* **Activity**: The full listing should be duplicated word for word.

* **Provided data**:

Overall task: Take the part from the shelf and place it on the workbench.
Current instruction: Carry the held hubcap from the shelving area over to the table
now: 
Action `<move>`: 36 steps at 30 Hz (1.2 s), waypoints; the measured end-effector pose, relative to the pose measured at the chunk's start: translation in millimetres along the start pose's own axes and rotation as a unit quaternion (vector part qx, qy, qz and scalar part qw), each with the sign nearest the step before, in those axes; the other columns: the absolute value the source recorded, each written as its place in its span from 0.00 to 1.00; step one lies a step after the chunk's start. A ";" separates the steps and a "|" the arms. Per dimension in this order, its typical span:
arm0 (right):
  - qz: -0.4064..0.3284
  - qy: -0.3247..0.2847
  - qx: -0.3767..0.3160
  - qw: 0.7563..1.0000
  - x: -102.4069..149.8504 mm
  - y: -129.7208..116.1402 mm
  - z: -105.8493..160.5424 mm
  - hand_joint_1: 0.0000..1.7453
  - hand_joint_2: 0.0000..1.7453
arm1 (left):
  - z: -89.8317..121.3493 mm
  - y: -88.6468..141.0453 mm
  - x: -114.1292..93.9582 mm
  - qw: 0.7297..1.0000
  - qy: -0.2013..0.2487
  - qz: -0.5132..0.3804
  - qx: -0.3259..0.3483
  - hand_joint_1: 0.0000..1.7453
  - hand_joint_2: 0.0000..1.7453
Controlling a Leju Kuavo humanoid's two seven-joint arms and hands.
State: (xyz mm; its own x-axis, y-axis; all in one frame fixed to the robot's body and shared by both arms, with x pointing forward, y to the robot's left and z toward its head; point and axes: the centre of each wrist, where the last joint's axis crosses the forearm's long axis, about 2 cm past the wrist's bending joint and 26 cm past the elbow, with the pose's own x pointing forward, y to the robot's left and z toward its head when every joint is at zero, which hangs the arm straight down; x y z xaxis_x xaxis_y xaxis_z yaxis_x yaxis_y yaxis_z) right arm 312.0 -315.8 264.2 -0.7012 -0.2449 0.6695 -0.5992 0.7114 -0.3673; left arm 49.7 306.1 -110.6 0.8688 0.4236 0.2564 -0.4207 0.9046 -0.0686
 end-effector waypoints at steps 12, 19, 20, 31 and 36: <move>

* **Finished task**:
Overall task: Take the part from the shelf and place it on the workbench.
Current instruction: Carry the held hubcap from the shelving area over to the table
now: 
Action `<move>`: 36 steps at 30 Hz (1.2 s), waypoints; the measured end-effector pose, relative to the pose measured at the chunk's start: translation in millimetres along the start pose's own axes and rotation as a unit quaternion (vector part qx, qy, qz and scalar part qw), each with the sign nearest the step before, in those axes; the other columns: the absolute value the source recorded, each written as its place in its span from 0.00 to 1.00; step one lies a step after the chunk's start. A ";" separates the steps and a "|" the arms. Per dimension in this order, its typical span:
arm0 (right):
  - qz: -0.4064..0.3284
  - qy: -0.3247..0.2847
  - qx: -0.3767..0.3160
  - qw: 0.7563..1.0000
  - x: -102.4069..149.8504 mm
  - y: -129.7208..116.1402 mm
  - z: -105.8493..160.5424 mm
  - hand_joint_1: 0.0000..1.7453
  - hand_joint_2: 0.0000..1.7453
arm1 (left):
  - z: -89.8317..121.3493 mm
  - y: -88.6468..141.0453 mm
  - x: -114.1292..93.9582 mm
  - qw: 0.7297..1.0000
  - qy: -0.2013..0.2487
  - qz: -0.5132..0.3804
  - qx: -0.3259..0.3483
  - hand_joint_1: 0.0000..1.7453
  - hand_joint_2: 0.0000..1.7453
Controlling a Leju Kuavo humanoid's two seven-joint arms and hands.
State: (xyz mm; its own x-axis, y-axis; all in one frame fixed to the robot's body and shared by both arms, with x pointing forward, y to the robot's left and z toward its head; point and axes: the centre of each wrist, where the last joint's axis crosses the forearm's long axis, about 2 cm past the wrist's bending joint and 26 cm past the elbow, with the pose's own x pointing forward, y to the robot's left and z toward its head when every joint is at zero, which hangs the arm straight down; x y z xaxis_x xaxis_y xaxis_z yaxis_x yaxis_y yaxis_z) right arm 312.0 -315.8 264.2 -0.7012 -0.2449 0.6695 -0.5992 0.7114 -0.3673; left arm 49.7 306.1 -110.6 0.8688 0.4236 0.2564 -0.4207 0.9046 -0.0686
 end-effector waypoints at steps 12, 19, 20, 31 and 36: <move>

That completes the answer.